Exercise details:
Only lines with the string "mask" matter here; gather them from the material below.

Given data:

━━━━━━━━━━

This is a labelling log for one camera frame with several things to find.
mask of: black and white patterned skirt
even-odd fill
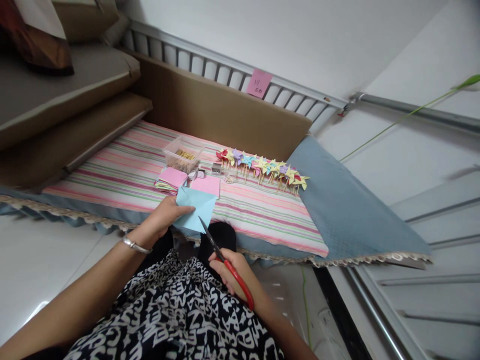
[[[136,274],[66,359],[283,359],[260,319],[195,257]]]

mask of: green plant stem
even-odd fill
[[[312,339],[310,335],[310,316],[309,316],[309,306],[307,305],[307,296],[305,295],[305,285],[307,284],[307,278],[305,277],[304,267],[300,265],[301,275],[303,276],[303,302],[305,304],[305,316],[306,316],[306,333],[308,335],[308,346],[312,349]]]
[[[428,104],[425,104],[423,106],[420,106],[419,108],[416,108],[415,110],[413,110],[412,112],[408,113],[407,115],[404,115],[402,116],[401,118],[399,118],[397,121],[395,121],[392,125],[390,125],[389,127],[387,127],[386,129],[380,131],[377,135],[375,135],[374,137],[372,137],[370,140],[368,140],[367,142],[365,142],[364,144],[360,145],[359,147],[357,147],[355,150],[353,150],[351,153],[349,153],[347,156],[344,156],[343,158],[340,159],[340,163],[345,160],[346,158],[348,158],[350,155],[356,153],[358,150],[360,150],[361,148],[363,148],[365,145],[367,145],[368,143],[372,142],[373,140],[375,140],[376,138],[378,138],[380,135],[382,135],[384,132],[386,132],[388,129],[394,127],[395,125],[397,125],[398,123],[402,122],[403,120],[405,120],[406,118],[408,118],[410,115],[413,115],[417,112],[419,112],[420,110],[422,110],[423,108],[426,108],[427,106],[433,104],[433,103],[436,103],[438,100],[440,99],[443,99],[444,97],[450,95],[450,94],[453,94],[455,92],[457,92],[459,90],[459,88],[454,88],[453,90],[450,90],[449,92],[447,92],[446,94],[443,94],[442,96],[436,98],[435,100],[433,101],[430,101]]]

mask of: scissors
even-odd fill
[[[224,263],[226,268],[228,270],[230,270],[231,274],[233,275],[235,280],[238,282],[238,285],[240,285],[241,289],[243,290],[243,292],[246,296],[246,300],[248,302],[248,308],[250,309],[250,311],[253,311],[254,310],[254,298],[252,296],[252,293],[249,290],[249,287],[247,286],[245,281],[242,279],[242,277],[239,275],[237,270],[235,270],[232,263],[230,261],[228,261],[226,258],[224,258],[224,256],[220,252],[220,249],[219,249],[217,243],[215,242],[214,238],[210,234],[209,229],[207,228],[207,225],[205,225],[202,218],[200,216],[198,218],[200,219],[201,225],[205,229],[206,237],[208,238],[208,240],[210,240],[210,244],[213,246],[213,250],[215,250],[216,259],[218,261],[221,261],[222,263]]]

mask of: metal pipe
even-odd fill
[[[363,102],[374,104],[384,108],[397,110],[406,114],[409,114],[420,107],[405,102],[369,95],[365,92],[360,91],[354,92],[350,96],[350,101],[352,101],[353,103]],[[415,116],[419,116],[436,124],[442,124],[457,130],[467,131],[469,133],[480,135],[480,119],[457,115],[446,111],[434,110],[431,108],[423,108],[419,110],[415,114]]]
[[[368,309],[370,310],[371,314],[373,315],[376,323],[380,327],[381,332],[385,335],[386,339],[390,343],[390,346],[392,347],[393,351],[395,352],[396,357],[399,360],[406,360],[405,356],[403,355],[402,351],[400,350],[399,346],[397,345],[397,342],[395,341],[395,339],[390,334],[390,330],[385,326],[384,321],[380,317],[377,309],[372,304],[372,301],[370,300],[369,296],[365,292],[364,287],[362,286],[359,279],[357,278],[356,272],[350,267],[347,267],[346,269],[348,270],[348,273],[350,274],[351,279],[353,280],[355,286],[358,289],[358,292],[360,292],[361,297],[363,298],[366,305],[368,306]]]

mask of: striped fabric
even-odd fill
[[[140,121],[69,177],[43,192],[149,213],[165,197],[154,188],[157,176],[166,166],[162,148],[179,135]],[[225,146],[184,136],[205,144],[199,167],[210,176],[212,162],[217,159],[215,151]],[[212,222],[226,222],[250,237],[326,257],[328,247],[300,197],[288,190],[277,192],[277,184],[267,185],[267,180],[259,186],[252,173],[246,183],[240,175],[233,184],[220,182],[220,199],[213,210]]]

━━━━━━━━━━

Solution for this problem:
mask of: black and white patterned skirt
mask of: green plant stem
mask of: scissors
mask of: metal pipe
mask of: striped fabric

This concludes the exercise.